Re: [Media Summit] Using the selection API to control image sensor subsampling

Jacopo Mondi <jacopo@xxxxxxxxxx> · Sun, 11 Sep 2022 17:22:21 +0200

Hi Hans, Laurent,

On Sun, Sep 11, 2022 at 09:16:29AM +0200, Hans Verkuil wrote:
> On 10/09/2022 18:14, Laurent Pinchart wrote:
> > On Sat, Sep 10, 2022 at 02:21:10PM +0200, Hans Verkuil wrote:
> >> On 29/08/2022 09:15, Jacopo Mondi wrote:
> >>> Hello
> >>>
> >>>    I have prepared a slide deck to brief on the discussion for
> >>> the topic specified in the subject.

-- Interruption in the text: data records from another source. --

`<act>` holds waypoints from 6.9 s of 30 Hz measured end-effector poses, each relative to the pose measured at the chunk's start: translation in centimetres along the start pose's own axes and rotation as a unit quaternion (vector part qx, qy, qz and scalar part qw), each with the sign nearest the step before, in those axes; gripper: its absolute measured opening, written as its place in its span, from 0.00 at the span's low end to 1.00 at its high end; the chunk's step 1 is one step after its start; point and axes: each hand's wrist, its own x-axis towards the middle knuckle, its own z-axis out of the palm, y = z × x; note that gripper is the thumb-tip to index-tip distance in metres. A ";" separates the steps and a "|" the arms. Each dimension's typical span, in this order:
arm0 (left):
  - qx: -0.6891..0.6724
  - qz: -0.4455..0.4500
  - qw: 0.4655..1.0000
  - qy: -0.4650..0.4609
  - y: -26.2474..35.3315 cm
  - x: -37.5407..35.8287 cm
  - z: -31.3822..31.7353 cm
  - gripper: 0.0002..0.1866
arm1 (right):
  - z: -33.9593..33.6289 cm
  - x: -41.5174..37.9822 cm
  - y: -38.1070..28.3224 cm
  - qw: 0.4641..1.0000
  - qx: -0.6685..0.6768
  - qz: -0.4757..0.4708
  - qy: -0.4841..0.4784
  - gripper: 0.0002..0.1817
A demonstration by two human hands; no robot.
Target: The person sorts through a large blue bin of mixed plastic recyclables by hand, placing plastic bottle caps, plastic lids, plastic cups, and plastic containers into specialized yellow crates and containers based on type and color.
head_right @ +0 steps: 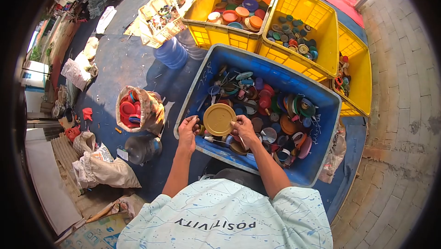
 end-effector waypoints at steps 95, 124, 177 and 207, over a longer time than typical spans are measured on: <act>-0.184 -0.047 0.979 -0.078 17.0 10.8 -29.9 0.08 | 35.2 8.6 1.6 0.965 0.257 -0.042 -0.016 0.13; 0.094 -0.196 0.899 -0.379 39.2 49.0 8.3 0.10 | 31.4 32.0 -23.9 0.778 0.469 -0.264 0.324 0.12; 0.309 -0.177 0.762 -0.542 29.6 35.5 3.5 0.14 | 40.9 17.0 -10.3 0.785 0.368 -0.246 0.432 0.17; 0.336 -0.135 0.722 -0.589 0.3 2.5 6.3 0.07 | 26.7 -20.1 20.8 0.555 0.543 -0.272 0.568 0.07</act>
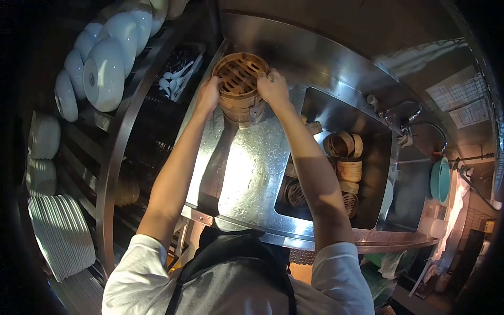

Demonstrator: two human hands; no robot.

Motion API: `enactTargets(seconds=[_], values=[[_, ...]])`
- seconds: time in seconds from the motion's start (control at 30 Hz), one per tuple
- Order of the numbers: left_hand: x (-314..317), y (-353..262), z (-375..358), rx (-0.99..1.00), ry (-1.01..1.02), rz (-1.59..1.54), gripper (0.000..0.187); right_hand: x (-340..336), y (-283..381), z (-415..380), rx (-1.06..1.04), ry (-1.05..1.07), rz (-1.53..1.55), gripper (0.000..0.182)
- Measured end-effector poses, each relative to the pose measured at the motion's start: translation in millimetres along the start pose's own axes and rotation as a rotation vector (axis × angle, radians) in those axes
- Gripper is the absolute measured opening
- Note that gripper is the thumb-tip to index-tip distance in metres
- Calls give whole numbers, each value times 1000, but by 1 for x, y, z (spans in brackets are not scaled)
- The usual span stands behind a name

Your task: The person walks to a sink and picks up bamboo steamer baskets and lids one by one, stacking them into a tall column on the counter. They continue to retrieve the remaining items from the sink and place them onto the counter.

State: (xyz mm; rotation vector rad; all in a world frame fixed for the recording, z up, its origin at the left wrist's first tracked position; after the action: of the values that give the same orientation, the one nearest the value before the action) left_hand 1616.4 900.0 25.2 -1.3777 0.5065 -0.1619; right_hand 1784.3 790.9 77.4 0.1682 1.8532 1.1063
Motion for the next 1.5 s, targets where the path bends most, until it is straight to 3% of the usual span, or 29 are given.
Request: enactTargets(seconds=[0.27, 0.33, 0.43, 0.47, 0.53, 0.57, 0.6, 0.67, 0.7, 0.83, 0.93, 1.0, 1.13, 1.17, 1.27, 1.3, 1.5], values=[[-6, -15, 3, 25, 10, -113, 44, -6, 7, -18, 49, -15, -5, 40], [-18, -38, 3, 150, -18, 43, 42, -13, 15, -27, 21, -29, 0, 42], [-45, -53, -5, 145, -12, -155, 35, -37, 31, -39, -228, 39, 309, 49], [-56, -54, -11, 129, -51, -292, 34, -38, 26, -34, -234, 45, 312, 49], [-83, -64, -33, 43, -155, -409, 31, -33, 28, -39, -530, 131, 244, 42], [-97, -56, -37, 73, -175, -429, 31, -30, 29, -50, -693, 123, -34, 42], [-112, -44, -41, 101, -192, -448, 31, -21, 22, -51, -694, 122, -29, 42], [-133, -23, -55, 68, -238, -423, 31, 19, 3, -60, -927, 29, -417, 38], [-142, -12, -62, 32, -287, -403, 31, 32, -5, -53, -872, 136, -462, 31], [-142, 14, -74, -5, -240, -404, 32, 22, 5, -47, -741, 136, -371, 23], [-120, 25, -60, 1, -184, -351, 32, -24, 18, -41, -705, 5, -102, 22], [-95, 10, -52, -12, -210, -256, 32, -58, 17, -41, -549, -55, 154, 23], [-42, 1, -23, 62, -95, -186, 35, -102, -13, -38, -530, -207, 146, 23], [-32, 36, 0, 158, -107, -77, 36, -110, -25, -40, -485, -235, 159, 22], [-10, 12, -1, 25, -11, 35, 40, -123, -58, -50, -384, -243, 161, 25], [-4, 8, 1, 101, 11, 59, 44, -124, -70, -52, -329, -218, 151, 29], [15, 26, 6, 93, 64, 96, 47, -115, -122, -57, -296, -235, 261, 23]])
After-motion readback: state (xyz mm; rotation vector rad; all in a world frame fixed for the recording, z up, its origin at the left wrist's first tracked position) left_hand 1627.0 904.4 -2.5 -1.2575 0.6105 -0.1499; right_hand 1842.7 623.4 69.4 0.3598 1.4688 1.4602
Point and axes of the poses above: each hand's wrist, its own z-axis towards the middle knuckle, its own x-axis out of the palm, y = z × x, the point moved 6 cm from there along z, towards the middle knuckle, and after that the axes turned 14 degrees about x, right-handed, at the moved point
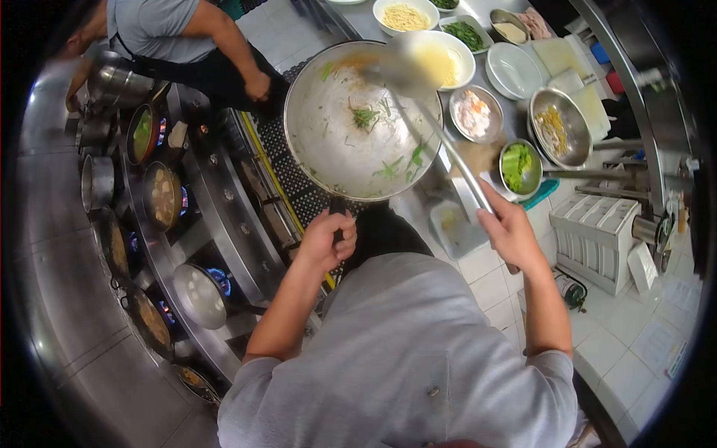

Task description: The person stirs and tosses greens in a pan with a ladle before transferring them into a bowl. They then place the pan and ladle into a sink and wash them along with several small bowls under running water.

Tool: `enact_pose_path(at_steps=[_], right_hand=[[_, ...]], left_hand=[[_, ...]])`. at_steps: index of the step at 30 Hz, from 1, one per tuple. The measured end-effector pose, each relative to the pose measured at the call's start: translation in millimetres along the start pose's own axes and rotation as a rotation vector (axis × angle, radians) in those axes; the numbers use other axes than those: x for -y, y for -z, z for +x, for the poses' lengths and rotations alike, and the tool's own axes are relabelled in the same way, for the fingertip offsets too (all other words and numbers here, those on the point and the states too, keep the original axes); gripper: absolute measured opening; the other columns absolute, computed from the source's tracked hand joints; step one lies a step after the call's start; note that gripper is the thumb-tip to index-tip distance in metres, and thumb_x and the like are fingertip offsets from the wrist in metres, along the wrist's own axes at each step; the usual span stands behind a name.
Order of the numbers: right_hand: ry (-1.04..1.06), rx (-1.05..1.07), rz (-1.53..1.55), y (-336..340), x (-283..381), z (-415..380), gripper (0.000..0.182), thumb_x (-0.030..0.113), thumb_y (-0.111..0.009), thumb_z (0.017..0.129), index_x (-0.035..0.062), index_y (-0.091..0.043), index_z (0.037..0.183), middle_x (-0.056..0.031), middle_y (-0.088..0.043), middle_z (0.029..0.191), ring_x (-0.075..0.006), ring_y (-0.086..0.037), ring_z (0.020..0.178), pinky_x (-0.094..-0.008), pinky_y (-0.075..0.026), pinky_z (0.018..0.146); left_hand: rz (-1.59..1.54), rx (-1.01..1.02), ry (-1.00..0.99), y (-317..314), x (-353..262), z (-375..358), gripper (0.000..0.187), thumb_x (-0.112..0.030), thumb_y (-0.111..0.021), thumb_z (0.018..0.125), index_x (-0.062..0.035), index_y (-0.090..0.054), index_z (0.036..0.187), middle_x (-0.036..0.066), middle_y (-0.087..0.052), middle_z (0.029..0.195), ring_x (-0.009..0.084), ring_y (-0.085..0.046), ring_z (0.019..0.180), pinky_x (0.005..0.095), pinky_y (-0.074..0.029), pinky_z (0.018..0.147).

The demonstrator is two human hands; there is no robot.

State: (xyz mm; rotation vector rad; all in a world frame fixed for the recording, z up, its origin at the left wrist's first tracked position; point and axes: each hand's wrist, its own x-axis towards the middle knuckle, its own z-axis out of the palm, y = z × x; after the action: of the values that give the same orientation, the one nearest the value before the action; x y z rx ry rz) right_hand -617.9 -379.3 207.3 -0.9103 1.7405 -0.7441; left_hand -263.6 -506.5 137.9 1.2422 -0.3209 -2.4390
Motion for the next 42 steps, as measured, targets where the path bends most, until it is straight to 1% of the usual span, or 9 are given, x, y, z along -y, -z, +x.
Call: enact_pose_path(at_steps=[3,10,14,19,26,29,30,36,42], right_hand=[[0.362,-0.097,-0.590,-10,-37,-40,0.060,0.013,-0.065,0.097,0.0115,-0.053,0.155,-0.0239,-0.072,0.090,-0.0423,-0.070,0.079,-0.0492,-0.055,0.071],[0.251,0.044,-1.003,29,-75,-165,0.063,0.013,-0.068,0.093,0.0121,-0.053,0.154,-0.0186,-0.072,0.085,-0.0377,-0.072,0.077,-0.0501,-0.056,0.071],[0.365,-0.162,-0.768,-6,-116,-143,0.060,0.013,-0.066,0.096,0.0112,-0.052,0.154,-0.0245,-0.072,0.091,-0.0438,-0.070,0.080,-0.0519,-0.055,0.074],[0.193,0.047,-0.691,-23,-132,-180,0.059,0.015,-0.065,0.097,0.0065,-0.051,0.154,-0.0284,-0.072,0.090,-0.0464,-0.070,0.085,-0.0522,-0.055,0.081],[0.058,-0.036,-0.592,-51,-105,-160,0.054,0.015,-0.062,0.100,0.0015,-0.053,0.151,-0.0317,-0.072,0.094,-0.0449,-0.072,0.087,-0.0468,-0.055,0.082],[0.184,-0.027,-0.332,-66,-127,-137,0.055,0.015,-0.058,0.105,0.0031,-0.048,0.157,-0.0034,-0.057,0.066,-0.0126,-0.056,0.051,-0.0312,-0.044,0.051],[0.200,-0.021,-0.331,-70,-115,-143,0.055,0.015,-0.058,0.105,0.0031,-0.048,0.157,-0.0034,-0.057,0.066,-0.0126,-0.056,0.051,-0.0312,-0.044,0.051],[-0.561,0.490,0.647,-98,-58,-165,0.046,0.020,-0.056,0.107,0.0084,-0.052,0.151,-0.0011,-0.056,0.073,-0.0107,-0.049,0.046,-0.0255,-0.038,0.041],[-0.642,0.867,1.269,-110,-77,-148,0.043,0.027,-0.051,0.112,0.0098,-0.049,0.151,-0.0012,-0.056,0.081,-0.0065,-0.049,0.051,-0.0238,-0.041,0.040]], left_hand=[[0.060,0.054,-0.047,7,42,-9,0.008,-0.010,-0.063,0.094,-0.0097,-0.055,0.093,0.002,-0.053,0.070,0.0113,-0.044,0.050,0.0272,-0.034,0.041],[0.101,0.052,-0.110,26,128,-16,0.008,-0.009,-0.060,0.095,-0.0090,-0.056,0.088,0.002,-0.054,0.069,0.0117,-0.046,0.049,0.0284,-0.035,0.041],[0.105,0.016,-0.114,36,167,-24,0.008,-0.008,-0.058,0.095,-0.0073,-0.055,0.087,0.003,-0.054,0.068,0.0122,-0.046,0.048,0.0287,-0.036,0.041],[0.060,-0.004,-0.160,48,188,-19,0.013,-0.006,-0.058,0.093,-0.0072,-0.052,0.082,0.004,-0.051,0.067,0.0135,-0.044,0.048,0.0304,-0.034,0.042],[-0.023,-0.017,-0.255,68,196,-27,0.019,-0.011,-0.060,0.095,-0.0060,-0.055,0.078,0.004,-0.053,0.066,0.0126,-0.045,0.047,0.0300,-0.037,0.043],[-0.050,-0.085,-0.316,63,191,-38,0.012,-0.004,-0.059,0.092,-0.0066,-0.052,0.083,0.006,-0.050,0.065,0.0150,-0.043,0.046,0.0308,-0.034,0.041],[-0.043,-0.113,-0.364,61,188,-39,0.012,-0.003,-0.059,0.092,-0.0065,-0.052,0.083,0.006,-0.049,0.065,0.0149,-0.043,0.046,0.0307,-0.034,0.041],[0.109,-0.384,-0.570,61,202,-22,0.010,-0.002,-0.059,0.086,-0.0066,-0.052,0.082,0.003,-0.047,0.061,0.0151,-0.039,0.039,0.0333,-0.034,0.035],[0.146,-0.492,-0.512,98,225,-39,0.005,-0.001,-0.056,0.089,-0.0043,-0.054,0.085,0.003,-0.047,0.061,0.0139,-0.039,0.038,0.0322,-0.034,0.034]])
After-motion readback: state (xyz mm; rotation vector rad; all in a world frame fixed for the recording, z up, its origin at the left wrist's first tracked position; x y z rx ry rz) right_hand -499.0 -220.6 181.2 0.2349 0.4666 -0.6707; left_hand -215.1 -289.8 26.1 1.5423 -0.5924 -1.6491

Slides are available at
> >>> https://nc.nibble.pw/s/oib8jzNjjtgB9c6 as an attachment of ~5MB would
> >>> probably be caught by the mailing list filter
> >>>
> >>> I'll here copy a brief summary as presented in Hans' agenda:
> >>>
> >>> -------------------------------------------------------------------------------
> >>> 11:45 Jacopo: Representing addition sensor processing stages.
> >>>
> >>>   How to represent additional processing stages that happens
> >>>   on the sensor side, mostly additional subsampling/cropping that happen
> >>>   between the analogue cropping on the full pixel array and the final
> >>>   image sent on the wire.
> >>>
> >>>   https://lore.kernel.org/linux-media/CAPY8ntA06L1Xsph79sv9t7MiDSNeSO2vADevuXZdXQdhWpSmow@xxxxxxxxxxxxxx/
> >>>
> >>>   Dave made a good introduction of the issue his email which got
> >>>   largely unanswered.
> >>>
> >>>   The issue is particularly relevant for RAW sensors, where applying
> >>>   subsampling has an impact on the sensor's sensitivity and requires
> >>>   to adjust the gains and exposure accordingly.
> >>> -------------------------------------------------------------------------------
> >>>
> >>> The slide deck:
> >>>
> >>> - Introduces the topic in slides [1-10]
> >>>
> >>> - Presents Dave's proposed use case and how it is currently handled in
> >>>   mainline drivers in slides [11-31] using as example the imx274,
> >>>   mt9p031 and CCS drivers.
> >>>
> >>> - Proposes a best-effort solution for imx219 in slides [32-37]
> >>>
> >>> - The last two slides presents two discussion topics which I will copy
> >>>   here
> >>>
> >>>   ------------------------------------------------------------------------
> >>>   Do we need new abstractions ?
> >>>
> >>>   - An image sensor abstraction built on top of multiple subdevices
> >>>     - Would it really make userspace any simpler ?
> >>>
> >>>   - Image sensor specific SELECTION_TARGETS
> >>>     - Conflicts with format selection are bound to happen with a single
> >>>       source pad
> >>>       - Can a “special” sink pad that represents the raw pixel array help ?
> >>>     - Does not scale to represent complex sensors with multiple scalers
> >>>   ------------------------------------------------------------------------
> >>>
> >>> The imx219 proposal can be discussed by email or in person, while the
> >>> questions in the last two slides might be worth being discussed during
> >>> the meeting.
> >>
> >> I've always wondered why binning and skipping wasn't implemented as controls.
> >> You set them in userspace based on your needs, and they change the formats
> >> and selection rectangles accordingly.
> >>
> >> Trying to model it with selection rectangles is basically impossible.
> >
> > I think it was done this way because binning and skipping are a form of
> > scaling, and scaling is modelled through selection rectangles. However,
> > scaling is supposed to be controlled by the crop and compose rectangles
> > on the sink pad, and most camera sensor drivers expose a single subdev,
> > with a source pad only. We have sensor drivers in mainline that control
> > binning/skipping using the source pad crop rectangle and the source pad
> > format, which isn't compliant with the specification.
> >
> >> For the discussion it would be good to know what kind of binning and skipping
> >> schemes there are. Would it be fairly straightforward to translate it to a
> >> control? Or are there many variations between vendors?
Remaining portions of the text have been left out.